Non voglio - almeno per adesso - entrare nel dettaglio delle vignette danesi e della maglietta di Calderoli: ci tornerò (se ne avrò voglia) più avanti, magari quando ci saremo tolti di mezzo questa pesantissima campagna elettorale che costringe tutti a prendere posizione su tutto, generando così un profluvio di stupidaggini che in questi mesi anche l'ultimo dei sottosegretari si sentirà in dovere di regalare al paese.
Quello che mi interessa sottolineare è una contraddizione che la dice lunga sull'onestà intellettuale della destra italiana e sul suo modo discutibile di strumentalizzare le correnti vicende internazionali.
Sappiamo come sono andate le cose: un giornale danese pubblica alcune vignette satiriche che raffigurano Maometto, queste vignette provocano accese polemiche e talvolta degenerano in scontri e attacchi alle ambasciate (sorvoliamo sul timing delle proteste, questione forse meno importante di quanto sembra).
Il governo danese si appella alla libertà d'espressione, afferma di non potere interferire sulle scelte editoriali della stampa e - pertanto - si rifiuta di chiedere scusa. Questi i fatti.
Le reazioni in occidente sono variegate: chi ritiene eccessive le proteste islamiche e crede che le vignette siano solo un pretesto, chi pensa che le stesse vignette siano irrispettose nei confronti del popolo musulmano, chi ritiene vadano fatte delle scuse all'Islam, chi si erge a estremo difensore della libertà d'espressione diffondendo le vignette incriminate.
La destra italiana - seppure con qualche distinguo - ha preso una chiara posizione: vignette o non vignette, fare un passo indietro è mettere in gioco i principi stessi della nostra civiltà occidentale. E allora, giù a difendere il nostro amato ideale della libertà d'espressione: politici (Taormina, Calderoli, Speroni e tanti altri), giornalisti (Paragone, Facci) e gli immancabili blogger-banderuole del panorama neocon italiano scendono in campo e si ergono a difensori della libertà di espressione senza se e senza ma. Si fa a gara d'indignazione, a chi si straccia le vesti prima e meglio. Si cita addirittura Voltaire.
E allora, la domanda nasce spontanea. Ma questi paladini della civiltà occidentale, questi difensori della libertà di stampa, questi politici illuminati, questi pensatori voltairiani, dov'erano fino a pochi mesi fa? Erano in Italia?

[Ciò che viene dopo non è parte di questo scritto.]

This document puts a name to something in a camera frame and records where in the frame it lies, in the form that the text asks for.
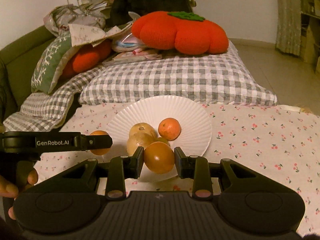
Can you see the glossy orange persimmon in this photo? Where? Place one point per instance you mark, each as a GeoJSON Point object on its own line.
{"type": "Point", "coordinates": [158, 157]}

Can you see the beige curtain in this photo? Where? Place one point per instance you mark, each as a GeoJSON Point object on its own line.
{"type": "Point", "coordinates": [287, 17]}

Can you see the small yellow-green pear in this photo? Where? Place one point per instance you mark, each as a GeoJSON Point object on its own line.
{"type": "Point", "coordinates": [163, 141]}

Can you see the grey checked pillow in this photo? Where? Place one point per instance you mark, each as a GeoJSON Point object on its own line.
{"type": "Point", "coordinates": [175, 80]}

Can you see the floral cloth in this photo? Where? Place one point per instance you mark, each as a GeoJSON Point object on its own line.
{"type": "Point", "coordinates": [85, 33]}

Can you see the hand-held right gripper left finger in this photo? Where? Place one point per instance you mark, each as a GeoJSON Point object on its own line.
{"type": "Point", "coordinates": [138, 160]}

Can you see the person's left hand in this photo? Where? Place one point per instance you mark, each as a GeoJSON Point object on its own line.
{"type": "Point", "coordinates": [7, 187]}

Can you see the orange plush cushion green leaf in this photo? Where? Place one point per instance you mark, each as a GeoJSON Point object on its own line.
{"type": "Point", "coordinates": [162, 32]}

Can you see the silver crinkled bag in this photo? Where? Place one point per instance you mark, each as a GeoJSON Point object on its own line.
{"type": "Point", "coordinates": [72, 13]}

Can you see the orange tangerine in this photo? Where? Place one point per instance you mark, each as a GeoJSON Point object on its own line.
{"type": "Point", "coordinates": [170, 129]}
{"type": "Point", "coordinates": [98, 152]}

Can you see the clear plastic bag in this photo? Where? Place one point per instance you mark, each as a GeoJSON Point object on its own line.
{"type": "Point", "coordinates": [127, 43]}

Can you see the green snowflake cushion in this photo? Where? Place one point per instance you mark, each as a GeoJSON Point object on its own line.
{"type": "Point", "coordinates": [47, 65]}

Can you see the olive green sofa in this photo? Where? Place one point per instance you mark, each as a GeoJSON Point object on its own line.
{"type": "Point", "coordinates": [20, 52]}

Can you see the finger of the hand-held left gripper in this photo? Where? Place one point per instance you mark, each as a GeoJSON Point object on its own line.
{"type": "Point", "coordinates": [100, 142]}

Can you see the wooden shelf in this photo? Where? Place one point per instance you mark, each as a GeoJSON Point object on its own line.
{"type": "Point", "coordinates": [310, 30]}

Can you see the plain orange plush cushion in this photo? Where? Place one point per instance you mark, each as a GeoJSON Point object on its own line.
{"type": "Point", "coordinates": [85, 57]}

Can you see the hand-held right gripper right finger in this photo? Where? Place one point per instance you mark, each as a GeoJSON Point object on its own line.
{"type": "Point", "coordinates": [178, 160]}

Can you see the white ribbed plate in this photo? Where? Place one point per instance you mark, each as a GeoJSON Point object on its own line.
{"type": "Point", "coordinates": [185, 110]}

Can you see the cherry print sheet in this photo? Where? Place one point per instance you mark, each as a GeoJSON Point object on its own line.
{"type": "Point", "coordinates": [250, 142]}

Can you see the grey checked quilt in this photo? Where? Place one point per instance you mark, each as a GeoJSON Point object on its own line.
{"type": "Point", "coordinates": [37, 110]}

Dov'erano mentre Reporters sans frontiers definiva l'Italia un paese "parzialmente libero" dal punto di vista della libertà di informazione (42simo posto, dietro il Costa Rica, ultimo posto tra i paesi occidentali)?
Dov'erano mentre la Commissione per i Diritti Umani delle Nazioni Unite pubblicava un rapporto sulla anomalia del sistema italiano e sui rischi per la libertà di stampa?
Dov'erano mentre l'International Press Institute e l'European Federation of Journalist definivano "preoccupante" e "in seria e profonda crisi" la libertà di espressione e informazione in Italia (qui e qui)?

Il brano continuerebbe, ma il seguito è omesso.